The Chinese Communist Party is reportedly ordering Christians to replaced crosses and religious images in their homes with portraits of Chairman Mao and President Xi Jinping or else lose their social welfare payments.
According to the Daily Wire: “The reports come from Bitter Winter, a publication that the U.S. Department of State has cited in official reports and describes as ‘an online magazine on religious liberty and human rights in China.'”
The organisation reported on Tuesday: “The participants were ordered to remove crosses, religious symboles and images from the homes of people of faith who receive social welfare payments and replace them with portraits of Chairman Mao and President Xi Jinping.
“The officials were instructed to annul the subsidies to those who protested the order.”
The move hasn’t come as a surprise to some. Last year a senior Chinese official who oversees state-sanctioned churches, vowed to purge Christianity in China of any Western ‘imprint’.
Xu Xiaohong, chairman of the National Committee of the Three-Self Patriotic Movement (TSPM), attacked the ‘Western influence’ on Christianity saying, “[We] must recognise that Chinese churches are surnamed ‘China’, not ‘the West.'”
“The actions by anti-China forces that attempt to affect our social stability or even subvert the regime of our country are doomed to fail,” Xu told delegates to the Chinese People’s Political Consultative Conference at the Great Hall of the People in Beijing.
According to Xu, Christianity spread to China when Western powers were invading the country, and is, therefore, a “foreign religion.”
“Some believers lack national consciousness, and that’s why we have the saying: ‘One more Christian, on less Chinese,’” Xu said.
“No matter how much effort or time it takes, our resolution in upholding the Sinicisation of Protestantism will never change, and our determination to walk a path that is adapted to a socialist society will never waver.”
China’s “sinicization campaign” was introduced by President Xi Jinping in 2015 and seeks to bring religion under the official atheist party’s absolute control and into line with Chinese culture, The Christian Post reported.
“According to a five-year plan to sinicize Protestant churches released by the Chinese religious authorities, efforts to make the faith more ‘Chinese’ include a rewrite of the New Testament using Buddhist scripture and Confucian teachings to champion socialist ideals.”
Over the past year, local governments have shut down hundreds of unofficial church gatherings that operate outside the government-approved network. Furthermore, authorities have reportedly removed crosses from buildings, forced churches to hang the Chinese flag, sing patriotic songs, and barred minors from attending services.
“Last year’s crackdown is the worst in three decades,” Bob Fu, the founder of ChinaAid, told The Guardian.
“Bibles, sales of which have always been controlled in China, are no longer available for purchase online, a loophole that had existed for years. In December, Christmas celebrations were banned in several schools and cities across China.”
In 2017, South China Morning Post reported that local governments urged impoverished believers to remove images of Jesus and crosses and replace them with portraits of President Xi if they wanted to benefit from poverty-relief efforts.

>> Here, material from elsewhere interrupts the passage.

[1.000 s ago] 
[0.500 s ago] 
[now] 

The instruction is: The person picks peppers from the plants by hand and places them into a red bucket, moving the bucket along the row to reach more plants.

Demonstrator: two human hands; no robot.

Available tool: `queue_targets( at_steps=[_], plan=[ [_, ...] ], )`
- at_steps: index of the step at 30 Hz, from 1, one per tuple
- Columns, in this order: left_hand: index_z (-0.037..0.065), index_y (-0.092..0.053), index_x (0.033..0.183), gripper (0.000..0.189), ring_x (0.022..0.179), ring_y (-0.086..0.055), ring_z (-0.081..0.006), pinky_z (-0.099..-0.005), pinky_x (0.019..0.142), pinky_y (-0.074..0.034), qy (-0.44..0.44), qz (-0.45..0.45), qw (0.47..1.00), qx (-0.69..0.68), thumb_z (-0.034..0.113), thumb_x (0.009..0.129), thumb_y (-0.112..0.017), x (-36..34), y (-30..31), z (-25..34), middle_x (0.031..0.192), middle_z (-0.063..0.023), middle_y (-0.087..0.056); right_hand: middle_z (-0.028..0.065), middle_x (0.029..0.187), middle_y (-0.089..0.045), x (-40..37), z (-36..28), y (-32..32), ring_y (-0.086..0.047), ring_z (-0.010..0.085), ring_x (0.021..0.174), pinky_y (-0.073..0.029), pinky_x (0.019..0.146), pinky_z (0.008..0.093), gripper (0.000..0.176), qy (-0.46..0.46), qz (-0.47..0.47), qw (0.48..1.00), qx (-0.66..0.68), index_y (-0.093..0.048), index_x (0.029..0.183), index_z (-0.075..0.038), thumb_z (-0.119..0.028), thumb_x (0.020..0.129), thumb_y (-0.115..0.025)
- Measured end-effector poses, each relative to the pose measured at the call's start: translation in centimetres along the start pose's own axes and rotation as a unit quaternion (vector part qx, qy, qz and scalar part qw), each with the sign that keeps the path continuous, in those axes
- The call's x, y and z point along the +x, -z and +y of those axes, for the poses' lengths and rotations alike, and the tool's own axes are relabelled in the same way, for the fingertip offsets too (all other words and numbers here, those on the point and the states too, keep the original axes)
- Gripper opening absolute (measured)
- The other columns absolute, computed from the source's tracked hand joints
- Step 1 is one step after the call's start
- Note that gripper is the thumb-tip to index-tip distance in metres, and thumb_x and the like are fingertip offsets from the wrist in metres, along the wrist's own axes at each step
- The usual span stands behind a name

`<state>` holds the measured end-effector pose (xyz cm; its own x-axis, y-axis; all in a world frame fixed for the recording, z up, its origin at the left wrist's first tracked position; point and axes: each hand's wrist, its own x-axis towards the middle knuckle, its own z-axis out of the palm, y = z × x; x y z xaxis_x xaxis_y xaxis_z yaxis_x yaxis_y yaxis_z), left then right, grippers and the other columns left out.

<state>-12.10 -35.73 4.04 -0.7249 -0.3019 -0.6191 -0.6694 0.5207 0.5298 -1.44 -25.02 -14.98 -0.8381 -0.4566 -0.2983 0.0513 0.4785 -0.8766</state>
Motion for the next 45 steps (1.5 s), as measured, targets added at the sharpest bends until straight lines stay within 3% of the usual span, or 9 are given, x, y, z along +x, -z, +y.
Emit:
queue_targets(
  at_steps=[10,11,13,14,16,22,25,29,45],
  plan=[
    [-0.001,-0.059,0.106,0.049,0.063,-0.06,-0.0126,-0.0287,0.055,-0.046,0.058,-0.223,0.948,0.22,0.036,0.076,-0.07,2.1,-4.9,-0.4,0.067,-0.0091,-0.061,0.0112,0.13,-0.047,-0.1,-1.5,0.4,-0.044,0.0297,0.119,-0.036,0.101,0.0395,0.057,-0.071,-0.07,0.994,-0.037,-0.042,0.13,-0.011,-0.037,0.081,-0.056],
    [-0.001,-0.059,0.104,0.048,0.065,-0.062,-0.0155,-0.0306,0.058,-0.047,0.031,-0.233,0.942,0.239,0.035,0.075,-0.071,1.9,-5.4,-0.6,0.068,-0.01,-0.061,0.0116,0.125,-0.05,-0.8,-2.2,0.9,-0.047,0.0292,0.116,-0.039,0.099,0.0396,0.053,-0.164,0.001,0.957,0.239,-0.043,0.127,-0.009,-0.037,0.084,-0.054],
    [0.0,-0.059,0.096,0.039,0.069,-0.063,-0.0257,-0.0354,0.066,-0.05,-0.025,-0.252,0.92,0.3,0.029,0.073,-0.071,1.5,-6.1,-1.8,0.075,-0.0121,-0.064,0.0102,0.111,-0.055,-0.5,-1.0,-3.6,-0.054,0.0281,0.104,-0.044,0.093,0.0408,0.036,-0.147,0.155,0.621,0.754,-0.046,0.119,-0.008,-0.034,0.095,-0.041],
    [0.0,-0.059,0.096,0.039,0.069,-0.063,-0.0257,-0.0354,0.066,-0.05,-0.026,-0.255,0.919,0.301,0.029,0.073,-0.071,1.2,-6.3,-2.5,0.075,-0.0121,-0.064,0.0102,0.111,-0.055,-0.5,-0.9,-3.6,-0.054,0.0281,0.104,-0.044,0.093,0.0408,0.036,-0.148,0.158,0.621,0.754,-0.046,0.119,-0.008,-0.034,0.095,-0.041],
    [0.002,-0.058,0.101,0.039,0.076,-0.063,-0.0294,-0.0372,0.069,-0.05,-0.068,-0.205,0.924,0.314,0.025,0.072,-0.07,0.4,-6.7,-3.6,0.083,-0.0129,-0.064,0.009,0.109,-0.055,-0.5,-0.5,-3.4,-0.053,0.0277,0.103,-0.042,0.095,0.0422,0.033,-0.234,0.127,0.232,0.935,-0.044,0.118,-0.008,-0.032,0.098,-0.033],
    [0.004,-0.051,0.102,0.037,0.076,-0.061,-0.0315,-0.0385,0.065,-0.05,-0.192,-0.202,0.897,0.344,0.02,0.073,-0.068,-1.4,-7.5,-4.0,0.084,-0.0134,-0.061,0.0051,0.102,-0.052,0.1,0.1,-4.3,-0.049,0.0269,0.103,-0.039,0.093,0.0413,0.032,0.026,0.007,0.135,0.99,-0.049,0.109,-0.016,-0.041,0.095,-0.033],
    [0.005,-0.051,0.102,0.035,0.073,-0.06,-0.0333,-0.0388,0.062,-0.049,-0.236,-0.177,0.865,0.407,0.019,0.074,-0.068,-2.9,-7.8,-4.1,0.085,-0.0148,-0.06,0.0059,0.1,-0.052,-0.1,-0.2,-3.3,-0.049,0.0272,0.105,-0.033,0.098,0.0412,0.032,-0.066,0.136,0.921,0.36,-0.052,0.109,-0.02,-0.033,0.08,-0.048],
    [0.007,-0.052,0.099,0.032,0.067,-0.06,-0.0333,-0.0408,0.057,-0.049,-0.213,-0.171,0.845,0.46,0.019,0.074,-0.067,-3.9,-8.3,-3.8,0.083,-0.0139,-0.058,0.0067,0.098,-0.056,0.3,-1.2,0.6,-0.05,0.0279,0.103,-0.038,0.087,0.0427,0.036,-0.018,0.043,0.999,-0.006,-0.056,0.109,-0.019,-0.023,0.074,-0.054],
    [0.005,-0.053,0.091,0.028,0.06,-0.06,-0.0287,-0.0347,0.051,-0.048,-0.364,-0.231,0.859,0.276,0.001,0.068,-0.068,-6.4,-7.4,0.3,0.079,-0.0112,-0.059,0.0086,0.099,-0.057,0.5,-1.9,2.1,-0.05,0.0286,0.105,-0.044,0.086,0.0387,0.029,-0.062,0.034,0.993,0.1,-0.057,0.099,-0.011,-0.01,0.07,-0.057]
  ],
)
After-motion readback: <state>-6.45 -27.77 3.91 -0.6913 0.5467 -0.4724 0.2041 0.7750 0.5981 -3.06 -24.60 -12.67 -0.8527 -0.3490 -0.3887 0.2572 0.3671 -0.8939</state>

At the time, Qi Yan, chairman of the Huangjinbu people’s congress and the people in charge of the township’s poverty-relief drive claimed, relief funds were not contingent on the removal of religious imagery.
“We only asked them to take down [religious] posters in the centre of the home. They can still hang them in other rooms, we won’t interfere with that. What we require is for them not to forget about the party’s kindness at the centre of their living rooms.”
Fast forward to present-day China, and it’s now being reported that Christians have been cut off from welfare payments after refusing to sign a statement renouncing their faith.
Bitter Winter also reported a number of incidences of officials tearing down religious writings and imagery in multiple homes and replacing them with portraits of Mao Zedong.
Daily Wire reports: “The communist official reportedly told [one of the church memebers], ‘Impoverished religious households can’t receive money from the state for nothing — they must obey the Communist Party for the money they receive.”
There are at least 60 million Christians in China.